Specter Supporters, and you know Who You Are:

The House and the Senate are again at odds over whether or not to offer comprehensive protection for hospitals, medical personnel and insurance companies that do not want to pay for or be involved in abortions. The House has approved a more expansive protection while a pro-abortion senator has inserted weakening language into the Senate version.

In the House version of the FY 2006 Labor-HHS appropriations bill, members included a provision that made the FY 2005 version protecting people in the medical industry. It prohibits agencies that receive federal dollars from discriminating against medical personnel or agencies that don’t want to be involved in abortions.

However, pro-abortion Sen. Arlen Specter, a Pennsylvania Republican, put weaker language into the Senate version.

The Specter language would withhold federal dollars from discriminating agencies only if they require health care personnel to train in or perform abortions, but not if they are forced to refer patients to other facilities for abortions.

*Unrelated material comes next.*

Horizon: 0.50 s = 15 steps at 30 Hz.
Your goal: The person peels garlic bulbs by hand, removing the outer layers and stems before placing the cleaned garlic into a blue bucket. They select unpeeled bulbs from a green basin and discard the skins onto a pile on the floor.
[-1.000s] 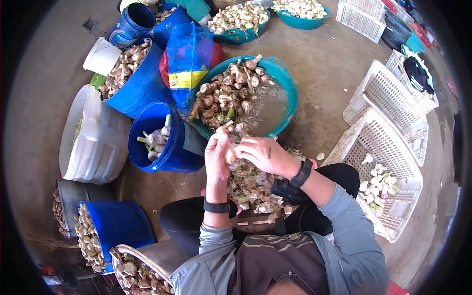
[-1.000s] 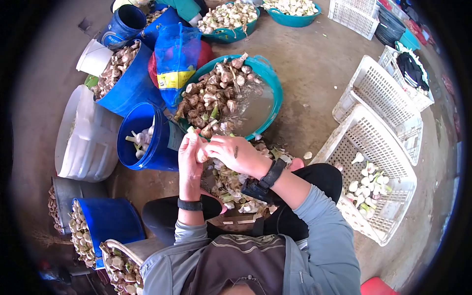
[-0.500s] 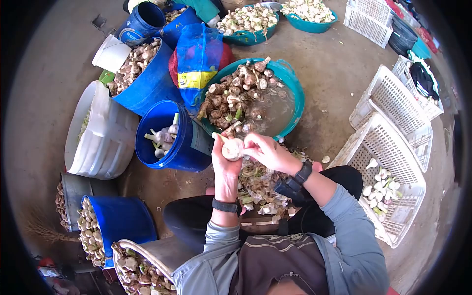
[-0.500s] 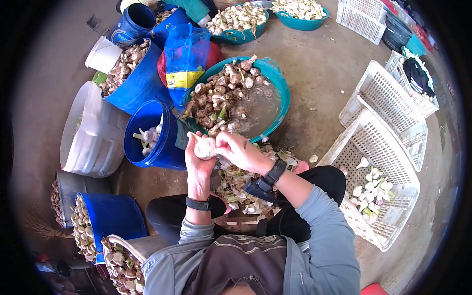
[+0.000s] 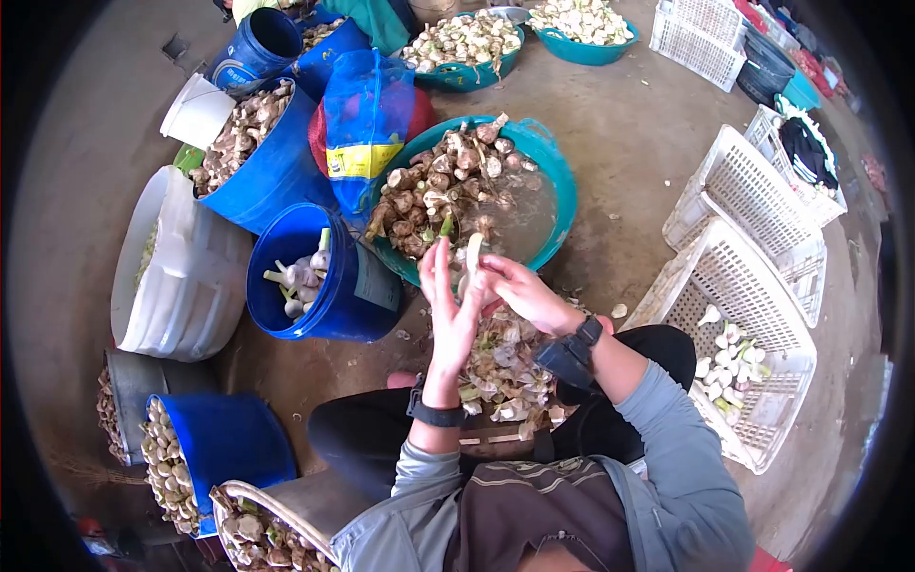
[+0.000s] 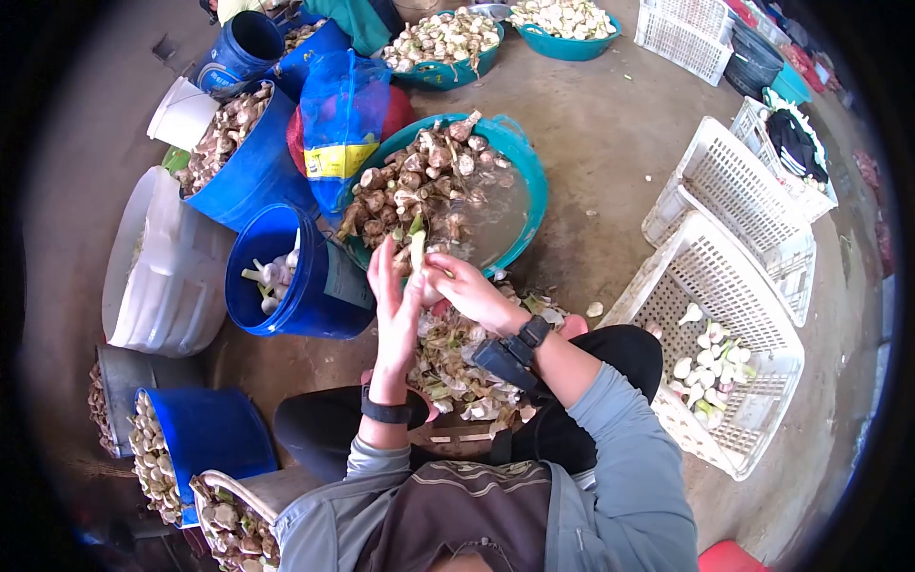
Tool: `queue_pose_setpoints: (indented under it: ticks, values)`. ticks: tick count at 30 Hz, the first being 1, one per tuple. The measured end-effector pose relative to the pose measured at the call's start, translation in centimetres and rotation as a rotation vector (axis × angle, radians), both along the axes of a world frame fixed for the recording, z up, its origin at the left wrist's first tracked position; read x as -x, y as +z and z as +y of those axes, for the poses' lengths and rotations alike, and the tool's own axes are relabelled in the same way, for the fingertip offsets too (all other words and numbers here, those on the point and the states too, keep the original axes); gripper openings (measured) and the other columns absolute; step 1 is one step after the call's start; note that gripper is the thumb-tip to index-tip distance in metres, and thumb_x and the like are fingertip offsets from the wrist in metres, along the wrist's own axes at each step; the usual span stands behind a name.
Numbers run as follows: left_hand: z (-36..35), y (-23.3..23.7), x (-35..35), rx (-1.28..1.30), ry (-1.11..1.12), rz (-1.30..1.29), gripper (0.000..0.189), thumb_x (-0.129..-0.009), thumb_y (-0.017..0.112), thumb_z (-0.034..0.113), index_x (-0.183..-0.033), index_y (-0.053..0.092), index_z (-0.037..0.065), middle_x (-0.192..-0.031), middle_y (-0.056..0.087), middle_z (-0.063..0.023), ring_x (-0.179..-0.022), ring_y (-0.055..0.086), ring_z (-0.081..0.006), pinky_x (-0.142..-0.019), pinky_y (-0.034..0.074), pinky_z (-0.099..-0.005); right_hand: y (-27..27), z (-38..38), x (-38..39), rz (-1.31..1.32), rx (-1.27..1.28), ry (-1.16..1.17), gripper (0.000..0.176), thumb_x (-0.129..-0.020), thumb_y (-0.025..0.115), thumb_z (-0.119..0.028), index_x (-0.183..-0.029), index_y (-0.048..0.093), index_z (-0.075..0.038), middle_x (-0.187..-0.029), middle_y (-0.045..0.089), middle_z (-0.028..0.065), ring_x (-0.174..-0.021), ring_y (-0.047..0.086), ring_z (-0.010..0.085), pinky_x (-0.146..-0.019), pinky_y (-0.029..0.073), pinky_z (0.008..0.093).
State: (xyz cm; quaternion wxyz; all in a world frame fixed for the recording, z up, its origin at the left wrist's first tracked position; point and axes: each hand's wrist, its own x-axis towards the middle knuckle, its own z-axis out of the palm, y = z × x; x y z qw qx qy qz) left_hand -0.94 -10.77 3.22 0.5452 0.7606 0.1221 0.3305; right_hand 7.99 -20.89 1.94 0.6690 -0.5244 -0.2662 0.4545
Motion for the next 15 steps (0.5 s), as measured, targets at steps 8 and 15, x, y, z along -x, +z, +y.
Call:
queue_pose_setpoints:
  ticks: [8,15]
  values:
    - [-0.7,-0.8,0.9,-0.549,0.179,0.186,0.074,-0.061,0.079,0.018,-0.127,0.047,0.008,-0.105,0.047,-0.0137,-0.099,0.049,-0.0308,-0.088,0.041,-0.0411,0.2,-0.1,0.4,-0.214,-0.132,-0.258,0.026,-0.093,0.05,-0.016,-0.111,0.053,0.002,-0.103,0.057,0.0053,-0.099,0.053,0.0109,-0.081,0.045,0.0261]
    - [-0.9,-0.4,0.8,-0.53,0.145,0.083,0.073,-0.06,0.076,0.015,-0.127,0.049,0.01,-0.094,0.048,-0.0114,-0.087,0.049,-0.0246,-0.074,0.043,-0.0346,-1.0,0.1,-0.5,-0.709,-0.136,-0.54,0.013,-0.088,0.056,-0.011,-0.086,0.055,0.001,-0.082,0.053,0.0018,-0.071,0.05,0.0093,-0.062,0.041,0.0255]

Specter included the changed wording in the Senate bill on behalf of NARAL and other abortion advocacy groups. The say it "clarifies" the Hyde-Weldon provision, but pro-life groups say it simply weakens the protections that provision offers.

A representative of the U.S. Conference of Catholic bishops say the Specter language would "effectively gut" the protections in the Hyde-Weldon language, which President Bush signed into law last year.